[Opening DATA SECTION section]
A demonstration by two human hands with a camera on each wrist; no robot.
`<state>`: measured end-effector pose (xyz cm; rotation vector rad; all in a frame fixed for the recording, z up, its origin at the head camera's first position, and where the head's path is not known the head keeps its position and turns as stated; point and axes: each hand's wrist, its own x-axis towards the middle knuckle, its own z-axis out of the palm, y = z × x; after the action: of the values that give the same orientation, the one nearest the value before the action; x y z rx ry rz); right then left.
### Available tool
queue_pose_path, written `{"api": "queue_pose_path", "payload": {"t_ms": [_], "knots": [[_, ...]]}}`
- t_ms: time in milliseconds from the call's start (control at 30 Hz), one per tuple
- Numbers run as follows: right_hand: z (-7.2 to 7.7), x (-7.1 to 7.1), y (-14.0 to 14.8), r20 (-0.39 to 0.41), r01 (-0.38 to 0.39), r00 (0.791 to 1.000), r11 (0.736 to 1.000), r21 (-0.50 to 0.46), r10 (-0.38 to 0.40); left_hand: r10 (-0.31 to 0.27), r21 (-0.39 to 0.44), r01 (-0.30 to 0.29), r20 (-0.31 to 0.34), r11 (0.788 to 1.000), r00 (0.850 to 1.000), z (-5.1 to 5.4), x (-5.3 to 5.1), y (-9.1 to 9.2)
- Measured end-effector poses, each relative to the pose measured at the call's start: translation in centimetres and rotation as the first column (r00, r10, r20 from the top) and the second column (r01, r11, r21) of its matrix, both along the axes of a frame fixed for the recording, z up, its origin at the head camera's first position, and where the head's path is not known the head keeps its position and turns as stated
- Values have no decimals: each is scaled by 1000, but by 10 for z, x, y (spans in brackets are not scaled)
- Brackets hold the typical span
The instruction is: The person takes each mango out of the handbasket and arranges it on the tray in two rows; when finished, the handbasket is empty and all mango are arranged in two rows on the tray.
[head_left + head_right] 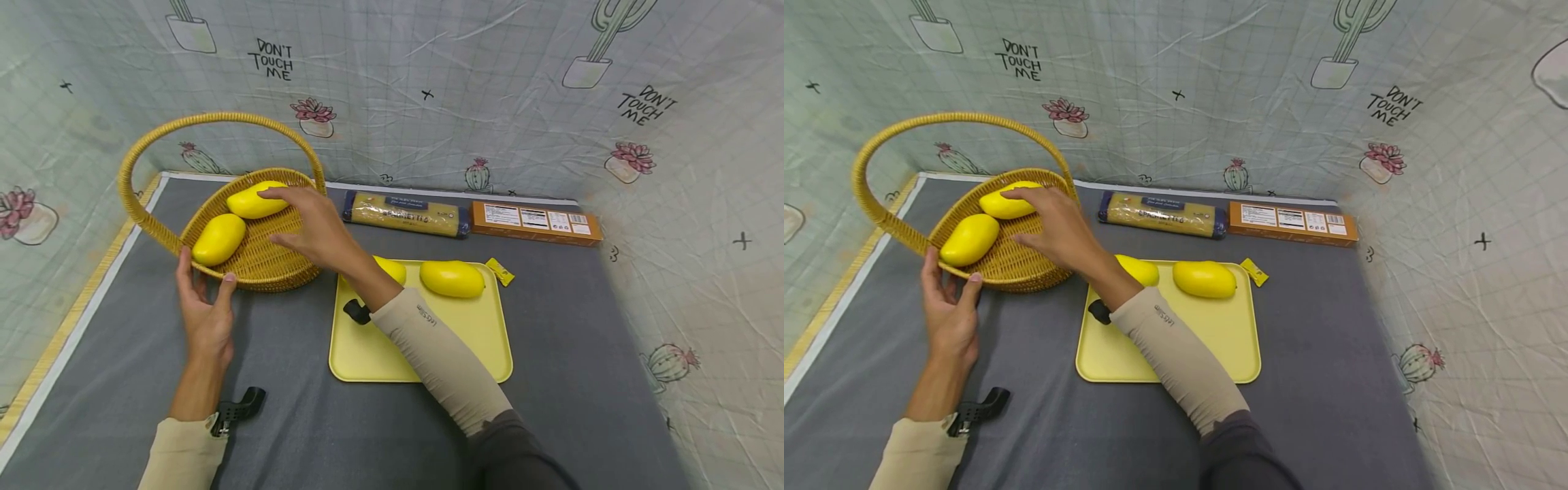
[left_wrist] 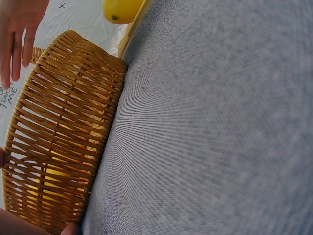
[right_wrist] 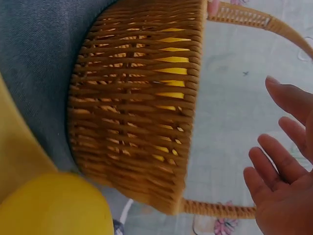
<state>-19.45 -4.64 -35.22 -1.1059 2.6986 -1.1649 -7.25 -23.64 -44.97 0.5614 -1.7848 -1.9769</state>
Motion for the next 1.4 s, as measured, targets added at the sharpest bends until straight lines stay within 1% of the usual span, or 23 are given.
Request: {"api": "queue_pose_path", "payload": {"t_ms": [100,267,400,667,867,1133,1267,1400], "knots": [[-3,-7,-12,-11,12,1000,999,31,-12,4,0,-4,-2,1000,1000,0,0,0],[-12,-20,-28,-29,16,999,999,42,-14,7,-1,-7,-11,1000,1000,0,1,1],[-18,-31,-38,-8,19,1000,998,55,-18,8,-13,-8,-7,1000,1000,0,1,0],[-24,-49,-57,41,16,999,991,133,-22,11,-22,-10,4,1000,1000,0,2,-1],[-28,-56,-67,74,15,997,988,153,-26,8,-14,-8,0,1000,1000,-1,1,-1],[-34,-66,-74,88,39,994,979,200,-58,6,-8,-6,7,1000,1000,-1,0,-1],[-38,-72,-76,90,41,994,972,231,-63,8,-9,-8,-5,1000,1000,-1,0,-2],[-43,-77,-76,92,45,993,965,259,-71,6,-3,-6,0,1000,1000,-1,1,0]]}}
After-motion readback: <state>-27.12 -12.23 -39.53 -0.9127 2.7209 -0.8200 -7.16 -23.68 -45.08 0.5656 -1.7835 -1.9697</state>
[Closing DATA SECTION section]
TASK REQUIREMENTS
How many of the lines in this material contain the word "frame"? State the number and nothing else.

SOLUTION FOR THIS PROBLEM
2